WORK INSTRUCTIONS = Exact repetition of every record is required.

INPUT FOR THIS TASK Start Marker

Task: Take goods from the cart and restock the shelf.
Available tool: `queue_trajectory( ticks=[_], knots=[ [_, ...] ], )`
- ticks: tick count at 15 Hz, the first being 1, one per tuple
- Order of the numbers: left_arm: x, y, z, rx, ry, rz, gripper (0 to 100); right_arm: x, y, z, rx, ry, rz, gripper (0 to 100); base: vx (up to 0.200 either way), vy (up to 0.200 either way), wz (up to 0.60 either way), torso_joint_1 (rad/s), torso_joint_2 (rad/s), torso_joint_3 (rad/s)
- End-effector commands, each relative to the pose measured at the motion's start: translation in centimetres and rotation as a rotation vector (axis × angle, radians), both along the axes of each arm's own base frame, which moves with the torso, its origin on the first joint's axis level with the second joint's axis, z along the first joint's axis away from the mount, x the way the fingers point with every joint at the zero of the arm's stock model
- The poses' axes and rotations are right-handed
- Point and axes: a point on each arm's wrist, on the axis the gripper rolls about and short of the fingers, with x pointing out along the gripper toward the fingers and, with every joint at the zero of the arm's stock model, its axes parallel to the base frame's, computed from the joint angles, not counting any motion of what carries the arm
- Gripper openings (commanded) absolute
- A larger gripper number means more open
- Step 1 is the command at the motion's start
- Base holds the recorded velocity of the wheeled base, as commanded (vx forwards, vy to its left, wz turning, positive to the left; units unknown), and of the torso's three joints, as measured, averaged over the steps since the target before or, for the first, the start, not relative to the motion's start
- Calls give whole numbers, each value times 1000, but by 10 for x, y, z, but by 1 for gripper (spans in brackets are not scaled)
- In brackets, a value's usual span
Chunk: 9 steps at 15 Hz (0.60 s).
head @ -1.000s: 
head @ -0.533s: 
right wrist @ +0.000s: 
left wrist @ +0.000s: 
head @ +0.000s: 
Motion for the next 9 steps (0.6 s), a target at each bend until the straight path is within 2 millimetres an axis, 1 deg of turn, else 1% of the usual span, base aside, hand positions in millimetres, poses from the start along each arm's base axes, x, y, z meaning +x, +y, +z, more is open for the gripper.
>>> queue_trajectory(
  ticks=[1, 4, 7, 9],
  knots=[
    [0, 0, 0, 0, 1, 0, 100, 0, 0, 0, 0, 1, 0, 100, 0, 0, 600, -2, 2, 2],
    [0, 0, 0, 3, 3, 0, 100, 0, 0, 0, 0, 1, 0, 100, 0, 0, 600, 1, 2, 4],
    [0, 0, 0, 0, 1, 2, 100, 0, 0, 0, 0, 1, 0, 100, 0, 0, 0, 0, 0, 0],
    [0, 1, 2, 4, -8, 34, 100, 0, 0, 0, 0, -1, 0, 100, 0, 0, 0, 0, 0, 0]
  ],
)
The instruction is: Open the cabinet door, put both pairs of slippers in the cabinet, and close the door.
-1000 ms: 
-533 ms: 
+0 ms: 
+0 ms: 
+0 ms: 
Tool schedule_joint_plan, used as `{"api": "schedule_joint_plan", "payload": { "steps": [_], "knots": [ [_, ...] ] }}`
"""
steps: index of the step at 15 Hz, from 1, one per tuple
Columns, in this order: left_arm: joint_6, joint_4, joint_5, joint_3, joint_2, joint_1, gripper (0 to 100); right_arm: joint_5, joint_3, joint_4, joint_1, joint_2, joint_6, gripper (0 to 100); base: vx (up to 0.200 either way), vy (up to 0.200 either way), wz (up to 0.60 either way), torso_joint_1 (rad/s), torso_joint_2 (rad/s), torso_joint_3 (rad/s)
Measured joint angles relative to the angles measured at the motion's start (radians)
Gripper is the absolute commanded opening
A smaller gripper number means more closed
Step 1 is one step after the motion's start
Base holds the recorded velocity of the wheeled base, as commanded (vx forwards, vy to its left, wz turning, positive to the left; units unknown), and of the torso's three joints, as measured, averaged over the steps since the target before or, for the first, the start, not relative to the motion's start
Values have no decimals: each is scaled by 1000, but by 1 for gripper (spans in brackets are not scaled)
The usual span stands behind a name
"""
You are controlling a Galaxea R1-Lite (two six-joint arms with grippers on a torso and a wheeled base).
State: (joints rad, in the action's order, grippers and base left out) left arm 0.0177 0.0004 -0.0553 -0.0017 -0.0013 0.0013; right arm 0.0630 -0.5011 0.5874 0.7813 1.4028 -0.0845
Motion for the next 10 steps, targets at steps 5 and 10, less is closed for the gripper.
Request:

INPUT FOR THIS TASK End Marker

FINISHED EXERCISE =
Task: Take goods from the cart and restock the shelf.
Available tool: `queue_trajectory( ticks=[_], knots=[ [_, ...] ], )`
- ticks: tick count at 15 Hz, the first being 1, one per tuple
- Order of the numbers: left_arm: x, y, z, rx, ry, rz, gripper (0 to 100); right_arm: x, y, z, rx, ry, rz, gripper (0 to 100); base: vx (up to 0.200 either way), vy (up to 0.200 either way), wz (up to 0.60 either way), torso_joint_1 (rad/s), torso_joint_2 (rad/s), torso_joint_3 (rad/s)
- End-effector commands, each relative to the pose measured at the motion's start: translation in centimetres and rotation as a rotation vector (axis × angle, radians), both along the axes of each arm's own base frame, which moves with the torso, its origin on the first joint's axis level with the second joint's axis, z along the first joint's axis away from the mount, x the way the fingers point with every joint at the zero of the arm's stock model
- The poses' axes and rotations are right-handed
- Point and axes: a point on each arm's wrist, on the axis the gripper rolls about and short of the fingers, with x pointing out along the gripper toward the fingers and, with every joint at the zero of the arm's stock model, its axes parallel to the base frame's, computed from the joint angles, not counting any motion of what carries the arm
- Gripper openings (commanded) absolute
- A larger gripper number means more open
- Step 1 is the command at the motion's start
- Base holds the recorded velocity of the wheeled base, as commanded (vx forwards, vy to its left, wz turning, positive to the left; units unknown), and of the torso's three joints, as measured, averaged over the steps since the target before or, for the first, the start, not relative to the motion's start
- Calls give whole numbers, each value times 1000, but by 10 for x, y, z, but by 1 for gripper (spans in brackets are not scaled)
- In brackets, a value's usual span
Chunk: 9 steps at 15 Hz (0.60 s).
head @ -1.000s: 
head @ -0.533s: 
right wrist @ +0.000s: 
left wrist @ +0.000s: 
head @ +0.000s: 
Motion for the next 9 steps (0.6 s), a target at each bend until the straight path is within 2 millimetres an axis, 1 deg of turn, else 1% of the usual span, base aside, hand positions in millimetres, poses from the start along each arm's base axes, x, y, z meaning +x, +y, +z, more is open for the gripper.
>>> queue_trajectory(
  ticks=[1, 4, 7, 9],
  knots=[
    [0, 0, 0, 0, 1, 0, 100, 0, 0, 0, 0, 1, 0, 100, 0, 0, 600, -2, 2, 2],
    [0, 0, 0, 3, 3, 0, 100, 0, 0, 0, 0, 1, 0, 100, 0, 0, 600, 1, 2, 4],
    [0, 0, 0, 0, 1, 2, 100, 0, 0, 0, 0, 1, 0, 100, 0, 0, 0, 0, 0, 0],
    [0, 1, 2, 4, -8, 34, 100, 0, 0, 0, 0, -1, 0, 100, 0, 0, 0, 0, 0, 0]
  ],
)
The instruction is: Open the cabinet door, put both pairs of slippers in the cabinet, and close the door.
-1000 ms: 
-533 ms: 
+0 ms: 
+0 ms: 
+0 ms: 
Tool schedule_joint_plan, used as `{"api": "schedule_joint_plan", "payload": { "steps": [_], "knots": [ [_, ...] ] }}`
"""
steps: index of the step at 15 Hz, from 1, one per tuple
Columns, in this order: left_arm: joint_6, joint_4, joint_5, joint_3, joint_2, joint_1, gripper (0 to 100); right_arm: joint_5, joint_3, joint_4, joint_1, joint_2, joint_6, gripper (0 to 100); base: vx (up to 0.200 either way), vy (up to 0.200 either way), wz (up to 0.60 either way), torso_joint_1 (rad/s), torso_joint_2 (rad/s), torso_joint_3 (rad/s)
Measured joint angles relative to the angles measured at the motion's start (radians)
Gripper is the absolute commanded opening
A smaller gripper number means more closed
Step 1 is one step after the motion's start
Base holds the recorded velocity of the wheeled base, as commanded (vx forwards, vy to its left, wz turning, positive to the left; units unknown), and of the torso's three joints, as measured, averaged over the steps since the target before or, for the first, the start, not relative to the motion's start
Values have no decimals: each is scaled by 1000, but by 1 for gripper (spans in brackets are not scaled)
The usual span stands behind a name
"""
You are controlling a Galaxea R1-Lite (two six-joint arms with grippers on a torso and a wheeled base).
State: (joints rad, in the action's order, grippers and base left out) left arm 0.0177 0.0004 -0.0553 -0.0017 -0.0013 0.0013; right arm 0.0630 -0.5011 0.5874 0.7813 1.4028 -0.0845
Motion for the next 10 steps, targets at steps 5 and 10, less is closed for the gripper.
Request:

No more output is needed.